■ Exercise goal: Everything before the line containing "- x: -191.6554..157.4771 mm" stays out; print that line and all lines below it through the last, exactly.

■ Raw data:
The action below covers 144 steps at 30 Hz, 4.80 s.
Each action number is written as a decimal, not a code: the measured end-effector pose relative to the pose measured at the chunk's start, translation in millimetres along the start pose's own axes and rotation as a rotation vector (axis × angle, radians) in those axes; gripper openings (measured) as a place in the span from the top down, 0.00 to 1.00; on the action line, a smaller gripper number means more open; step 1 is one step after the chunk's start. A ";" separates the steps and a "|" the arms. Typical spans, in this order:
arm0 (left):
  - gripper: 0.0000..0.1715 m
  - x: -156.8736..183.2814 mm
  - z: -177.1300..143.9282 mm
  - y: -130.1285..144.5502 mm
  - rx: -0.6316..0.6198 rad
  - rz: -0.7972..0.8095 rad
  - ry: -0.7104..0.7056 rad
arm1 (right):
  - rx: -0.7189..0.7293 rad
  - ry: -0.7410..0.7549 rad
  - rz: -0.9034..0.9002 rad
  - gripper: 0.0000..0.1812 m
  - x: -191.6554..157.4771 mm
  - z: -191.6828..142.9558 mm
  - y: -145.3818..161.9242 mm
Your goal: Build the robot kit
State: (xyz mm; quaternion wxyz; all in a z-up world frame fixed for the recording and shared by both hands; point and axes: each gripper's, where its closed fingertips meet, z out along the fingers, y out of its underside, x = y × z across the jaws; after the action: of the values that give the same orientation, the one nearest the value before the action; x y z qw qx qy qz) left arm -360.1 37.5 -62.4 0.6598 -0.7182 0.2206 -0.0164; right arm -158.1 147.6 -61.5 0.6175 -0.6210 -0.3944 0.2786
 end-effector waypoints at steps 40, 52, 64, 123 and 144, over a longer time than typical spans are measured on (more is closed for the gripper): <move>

■ Exercise answer:
  - x: -191.6554..157.4771 mm
  - z: -191.6828..142.9558 mm
  - y: -145.3818..161.9242 mm
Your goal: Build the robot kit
State: (xyz mm; quaternion wxyz; all in a z-up world frame fixed for the recording and shared by both hands; point and axes: each gripper's, where its closed fingertips meet, z out along the fingers, y out of its underside, x = y × z across the jaws; after the action: of the values that give the same orientation, the one nearest the value before the action; x y z qw qx qy qz) left arm -360.1 37.5 -62.4 0.6598 -0.7182 0.2206 -0.0164; right arm -158.1 147.6 -61.5 0.6175 -0.6210 -0.3944 0.2786
 end-effector waypoints at steps 40, 52, 64, 123 and 144, over a longer time than typical spans are measured on (more is closed for the gripper): <move>

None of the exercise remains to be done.